Adieu, je supplie Dieu de pouvoir te dire : à bientôt.


Ornans (Doubs), 14 janvier 1871.

Mon bon grand père,

Je viens d’assister enfin à de bien beaux et glorieux spectacles : deux victoires, à Villersexel et à Arcey, nous font oublier aujourd’hui de bien longs malheurs : Dieu m’a fait cette grâce, de ne voir les Prussiens qu’en fuite.

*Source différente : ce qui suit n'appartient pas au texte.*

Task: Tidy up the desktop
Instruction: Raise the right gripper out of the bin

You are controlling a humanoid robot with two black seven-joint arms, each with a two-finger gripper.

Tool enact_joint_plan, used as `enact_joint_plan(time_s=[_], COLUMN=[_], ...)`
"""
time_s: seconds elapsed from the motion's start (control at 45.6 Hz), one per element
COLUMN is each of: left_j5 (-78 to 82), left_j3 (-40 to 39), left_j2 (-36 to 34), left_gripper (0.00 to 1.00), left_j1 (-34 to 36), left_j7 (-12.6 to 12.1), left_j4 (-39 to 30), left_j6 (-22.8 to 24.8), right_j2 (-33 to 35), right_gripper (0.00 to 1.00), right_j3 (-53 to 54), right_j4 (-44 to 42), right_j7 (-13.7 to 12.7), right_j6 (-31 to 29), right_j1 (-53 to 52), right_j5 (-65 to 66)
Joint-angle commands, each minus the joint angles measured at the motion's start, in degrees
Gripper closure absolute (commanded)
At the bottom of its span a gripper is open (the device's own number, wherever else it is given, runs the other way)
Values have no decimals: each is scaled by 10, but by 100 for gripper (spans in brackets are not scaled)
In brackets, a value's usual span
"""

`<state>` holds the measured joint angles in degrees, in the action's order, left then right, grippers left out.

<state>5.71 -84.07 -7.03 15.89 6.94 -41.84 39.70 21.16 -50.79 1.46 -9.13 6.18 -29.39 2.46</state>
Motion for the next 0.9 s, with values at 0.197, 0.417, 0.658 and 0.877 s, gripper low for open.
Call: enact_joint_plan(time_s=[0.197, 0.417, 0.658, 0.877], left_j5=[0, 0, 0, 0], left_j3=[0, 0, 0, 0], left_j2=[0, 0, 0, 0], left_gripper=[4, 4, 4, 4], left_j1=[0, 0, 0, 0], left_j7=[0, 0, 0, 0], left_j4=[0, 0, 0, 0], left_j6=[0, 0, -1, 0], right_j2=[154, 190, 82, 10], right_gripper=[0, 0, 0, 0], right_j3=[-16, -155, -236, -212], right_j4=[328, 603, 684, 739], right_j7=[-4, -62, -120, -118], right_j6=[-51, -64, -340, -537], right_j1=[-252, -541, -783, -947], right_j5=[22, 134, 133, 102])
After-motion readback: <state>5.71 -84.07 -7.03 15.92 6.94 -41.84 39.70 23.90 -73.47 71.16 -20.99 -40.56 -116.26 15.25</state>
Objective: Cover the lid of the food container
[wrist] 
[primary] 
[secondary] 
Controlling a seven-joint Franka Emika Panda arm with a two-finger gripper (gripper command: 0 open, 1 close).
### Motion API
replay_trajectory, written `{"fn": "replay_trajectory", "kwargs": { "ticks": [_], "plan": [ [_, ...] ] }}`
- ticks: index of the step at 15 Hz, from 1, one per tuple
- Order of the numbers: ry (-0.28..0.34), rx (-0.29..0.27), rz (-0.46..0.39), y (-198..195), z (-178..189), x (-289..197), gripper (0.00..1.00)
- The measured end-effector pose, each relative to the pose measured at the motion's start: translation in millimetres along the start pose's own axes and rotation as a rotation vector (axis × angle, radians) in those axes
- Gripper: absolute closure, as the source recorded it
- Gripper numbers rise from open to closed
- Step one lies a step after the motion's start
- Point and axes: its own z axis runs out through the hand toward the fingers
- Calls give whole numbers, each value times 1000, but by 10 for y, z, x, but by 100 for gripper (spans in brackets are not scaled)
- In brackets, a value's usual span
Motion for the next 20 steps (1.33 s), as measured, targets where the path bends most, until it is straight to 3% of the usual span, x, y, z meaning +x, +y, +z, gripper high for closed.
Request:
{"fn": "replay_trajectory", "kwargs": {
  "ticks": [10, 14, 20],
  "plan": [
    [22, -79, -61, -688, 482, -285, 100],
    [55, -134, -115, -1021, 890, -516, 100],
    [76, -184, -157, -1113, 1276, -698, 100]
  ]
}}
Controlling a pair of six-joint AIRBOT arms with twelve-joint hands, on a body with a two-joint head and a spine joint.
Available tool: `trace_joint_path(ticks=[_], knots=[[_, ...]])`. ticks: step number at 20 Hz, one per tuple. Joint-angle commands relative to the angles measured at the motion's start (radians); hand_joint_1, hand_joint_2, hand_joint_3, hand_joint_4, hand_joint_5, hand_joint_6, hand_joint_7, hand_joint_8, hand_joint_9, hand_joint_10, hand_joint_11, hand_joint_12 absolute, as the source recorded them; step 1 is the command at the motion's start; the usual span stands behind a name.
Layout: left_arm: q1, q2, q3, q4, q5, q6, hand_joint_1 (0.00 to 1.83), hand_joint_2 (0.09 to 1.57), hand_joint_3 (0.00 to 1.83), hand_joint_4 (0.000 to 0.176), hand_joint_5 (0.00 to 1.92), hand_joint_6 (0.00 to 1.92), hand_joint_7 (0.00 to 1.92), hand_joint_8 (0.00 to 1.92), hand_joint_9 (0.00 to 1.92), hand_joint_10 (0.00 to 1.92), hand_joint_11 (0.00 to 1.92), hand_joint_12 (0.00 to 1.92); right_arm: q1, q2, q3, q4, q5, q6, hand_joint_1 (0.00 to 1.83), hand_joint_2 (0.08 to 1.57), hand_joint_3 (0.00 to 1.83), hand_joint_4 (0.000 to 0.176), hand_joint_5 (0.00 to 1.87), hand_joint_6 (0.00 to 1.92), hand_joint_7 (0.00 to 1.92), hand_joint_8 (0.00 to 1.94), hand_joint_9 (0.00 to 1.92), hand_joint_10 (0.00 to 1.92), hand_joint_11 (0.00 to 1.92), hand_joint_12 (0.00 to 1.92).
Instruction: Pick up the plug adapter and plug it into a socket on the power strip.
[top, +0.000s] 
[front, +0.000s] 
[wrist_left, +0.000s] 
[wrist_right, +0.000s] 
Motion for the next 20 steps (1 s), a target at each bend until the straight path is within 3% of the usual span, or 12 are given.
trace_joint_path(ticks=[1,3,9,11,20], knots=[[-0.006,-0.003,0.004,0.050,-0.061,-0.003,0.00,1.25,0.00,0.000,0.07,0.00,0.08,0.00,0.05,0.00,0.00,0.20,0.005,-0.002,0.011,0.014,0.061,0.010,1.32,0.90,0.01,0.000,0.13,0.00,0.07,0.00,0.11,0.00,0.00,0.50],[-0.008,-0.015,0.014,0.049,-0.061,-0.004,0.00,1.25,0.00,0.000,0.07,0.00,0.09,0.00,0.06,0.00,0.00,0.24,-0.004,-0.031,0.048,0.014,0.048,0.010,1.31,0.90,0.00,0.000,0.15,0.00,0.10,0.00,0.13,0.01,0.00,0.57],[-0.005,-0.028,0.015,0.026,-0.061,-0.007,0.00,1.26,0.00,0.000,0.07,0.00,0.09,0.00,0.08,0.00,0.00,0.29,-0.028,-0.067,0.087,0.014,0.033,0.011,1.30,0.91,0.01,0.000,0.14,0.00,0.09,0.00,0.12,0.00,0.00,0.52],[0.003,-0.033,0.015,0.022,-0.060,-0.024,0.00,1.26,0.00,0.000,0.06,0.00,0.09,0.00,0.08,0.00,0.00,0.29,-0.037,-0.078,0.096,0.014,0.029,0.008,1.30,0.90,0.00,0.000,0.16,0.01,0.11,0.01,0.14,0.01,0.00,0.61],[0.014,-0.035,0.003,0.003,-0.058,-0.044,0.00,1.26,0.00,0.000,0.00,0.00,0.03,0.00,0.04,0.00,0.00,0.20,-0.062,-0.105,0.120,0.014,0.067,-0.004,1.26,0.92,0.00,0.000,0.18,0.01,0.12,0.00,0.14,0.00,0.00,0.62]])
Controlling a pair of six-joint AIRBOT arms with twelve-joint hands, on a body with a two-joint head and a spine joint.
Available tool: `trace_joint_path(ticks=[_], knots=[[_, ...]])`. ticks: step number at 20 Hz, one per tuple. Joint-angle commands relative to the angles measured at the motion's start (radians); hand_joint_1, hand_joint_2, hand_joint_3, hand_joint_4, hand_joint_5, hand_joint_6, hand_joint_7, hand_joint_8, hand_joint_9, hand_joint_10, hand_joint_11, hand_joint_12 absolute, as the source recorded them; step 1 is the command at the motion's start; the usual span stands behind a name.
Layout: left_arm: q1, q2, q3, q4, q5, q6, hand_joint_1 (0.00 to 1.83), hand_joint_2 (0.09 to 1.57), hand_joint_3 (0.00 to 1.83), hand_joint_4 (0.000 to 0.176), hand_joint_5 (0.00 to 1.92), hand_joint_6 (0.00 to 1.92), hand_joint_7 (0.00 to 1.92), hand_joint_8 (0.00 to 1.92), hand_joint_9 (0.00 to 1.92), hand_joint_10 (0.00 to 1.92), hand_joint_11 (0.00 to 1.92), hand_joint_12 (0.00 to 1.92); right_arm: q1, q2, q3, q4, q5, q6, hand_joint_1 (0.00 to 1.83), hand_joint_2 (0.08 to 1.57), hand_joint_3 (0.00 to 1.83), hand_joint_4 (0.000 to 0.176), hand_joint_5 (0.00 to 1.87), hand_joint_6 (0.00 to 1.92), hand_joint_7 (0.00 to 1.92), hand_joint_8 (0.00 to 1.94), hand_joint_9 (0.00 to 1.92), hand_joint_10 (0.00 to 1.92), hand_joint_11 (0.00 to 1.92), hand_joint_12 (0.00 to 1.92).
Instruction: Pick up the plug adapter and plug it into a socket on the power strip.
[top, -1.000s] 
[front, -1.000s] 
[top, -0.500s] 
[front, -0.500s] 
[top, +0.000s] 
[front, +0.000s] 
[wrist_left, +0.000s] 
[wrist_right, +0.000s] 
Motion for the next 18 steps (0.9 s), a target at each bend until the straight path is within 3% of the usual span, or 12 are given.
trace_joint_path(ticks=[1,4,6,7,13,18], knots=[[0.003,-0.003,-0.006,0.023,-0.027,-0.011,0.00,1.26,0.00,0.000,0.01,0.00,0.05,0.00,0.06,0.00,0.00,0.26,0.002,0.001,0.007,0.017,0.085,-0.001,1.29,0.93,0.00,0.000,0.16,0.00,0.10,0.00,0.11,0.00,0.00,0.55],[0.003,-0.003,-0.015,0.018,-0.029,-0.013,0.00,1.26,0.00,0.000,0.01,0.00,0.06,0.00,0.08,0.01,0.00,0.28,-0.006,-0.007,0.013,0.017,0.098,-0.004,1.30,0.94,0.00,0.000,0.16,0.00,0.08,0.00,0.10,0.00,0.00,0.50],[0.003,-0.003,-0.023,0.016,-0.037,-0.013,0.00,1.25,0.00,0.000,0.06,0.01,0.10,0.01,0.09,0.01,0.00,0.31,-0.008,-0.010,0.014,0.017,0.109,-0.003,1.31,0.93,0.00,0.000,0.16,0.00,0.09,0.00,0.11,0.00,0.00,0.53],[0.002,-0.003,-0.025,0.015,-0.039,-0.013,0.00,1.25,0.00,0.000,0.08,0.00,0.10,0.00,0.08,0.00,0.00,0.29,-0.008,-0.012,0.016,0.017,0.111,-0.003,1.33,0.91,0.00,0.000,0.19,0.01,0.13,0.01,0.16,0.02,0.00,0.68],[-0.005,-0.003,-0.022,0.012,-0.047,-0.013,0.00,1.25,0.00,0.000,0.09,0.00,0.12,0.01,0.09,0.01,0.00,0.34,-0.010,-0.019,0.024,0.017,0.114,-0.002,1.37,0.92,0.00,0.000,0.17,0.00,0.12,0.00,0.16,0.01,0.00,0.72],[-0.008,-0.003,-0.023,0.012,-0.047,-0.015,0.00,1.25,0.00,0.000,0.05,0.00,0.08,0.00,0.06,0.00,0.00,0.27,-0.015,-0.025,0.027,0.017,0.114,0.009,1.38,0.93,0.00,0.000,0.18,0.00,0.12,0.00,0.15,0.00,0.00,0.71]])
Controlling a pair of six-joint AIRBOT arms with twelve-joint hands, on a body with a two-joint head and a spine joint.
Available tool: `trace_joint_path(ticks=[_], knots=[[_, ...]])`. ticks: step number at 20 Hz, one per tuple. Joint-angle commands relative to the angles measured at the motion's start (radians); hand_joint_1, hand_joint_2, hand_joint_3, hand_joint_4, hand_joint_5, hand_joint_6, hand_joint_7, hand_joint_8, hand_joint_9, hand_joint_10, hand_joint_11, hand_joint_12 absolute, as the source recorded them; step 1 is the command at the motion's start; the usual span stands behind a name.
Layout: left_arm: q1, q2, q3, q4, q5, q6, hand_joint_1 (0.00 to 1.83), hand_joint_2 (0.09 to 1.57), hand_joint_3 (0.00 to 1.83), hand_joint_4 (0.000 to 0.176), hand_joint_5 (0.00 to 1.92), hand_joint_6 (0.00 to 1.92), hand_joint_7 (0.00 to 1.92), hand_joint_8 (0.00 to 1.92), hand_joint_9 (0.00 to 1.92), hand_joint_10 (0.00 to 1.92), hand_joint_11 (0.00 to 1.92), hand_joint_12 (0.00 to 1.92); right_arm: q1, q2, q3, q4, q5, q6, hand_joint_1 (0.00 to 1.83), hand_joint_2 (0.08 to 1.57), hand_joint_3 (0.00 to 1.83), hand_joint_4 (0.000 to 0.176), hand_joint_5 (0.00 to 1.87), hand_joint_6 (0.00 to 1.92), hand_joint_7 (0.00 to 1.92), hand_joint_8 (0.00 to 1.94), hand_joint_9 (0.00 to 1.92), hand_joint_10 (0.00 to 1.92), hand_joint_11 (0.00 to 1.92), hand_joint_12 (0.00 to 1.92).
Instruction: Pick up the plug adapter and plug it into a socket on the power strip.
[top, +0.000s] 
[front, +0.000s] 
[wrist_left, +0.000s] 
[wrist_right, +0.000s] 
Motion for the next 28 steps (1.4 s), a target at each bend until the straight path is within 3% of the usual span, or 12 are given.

Hier surtout, la bataille a été courte et superbe. Par un temps radieux, éblouissant de neige et de soleil, l’Etat-major a gravi un mamelon sur lequel notre artillerie était en batterie et tonnait déjà à ravir. On laissa l’escorte, les chevaux et tous les officiers en arrière des canons ; puis le général s’avança seul, suivi de son aide de camp et moi. On évite en pareil cas de se grouper pour ne pas servir de cible aux obus ennemis. Nous passâmes devant l’artillerie et nous descendîmes environ 500 mètres du versant opposé de la colline. Là les boulets nous passaient par dessus la tête, et coupaient l’air en sifflant comme des fusées. Ils allaient s’abattre à plus de deux kilomètres sur le village d’Arcey, autour duquel on apercevait les batteries prussiennes, presque imperceptibles à l’œil nu, et répondant faiblement. Devant nous, de longs cordons de tirailleurs s’avançaient sans broncher, convergeant vers le village, et engageant de loin en loin de vives fusillades. A leur approche, nous vîmes tout à coup les Prussiens en colonnes serrées s’élancer hors de leurs retranchements, et s’enfuir pêle-mêle vers les bois voisins. En un instant ils allaient nous échapper ; mais le général saisit cet instant favorable, lise retourna aussitôt, et, commandant la manœuvre comme un simple capitaine, cria d’une voix éclatante : « Pièces, en avant ! » Aussitôt, les canons rattelés descendaient la pente au galop de charge, nous dépassaient, puis s’arrêtaient court, pointaient derrière le village et achevaient la déroute à la confusion des Prussiens.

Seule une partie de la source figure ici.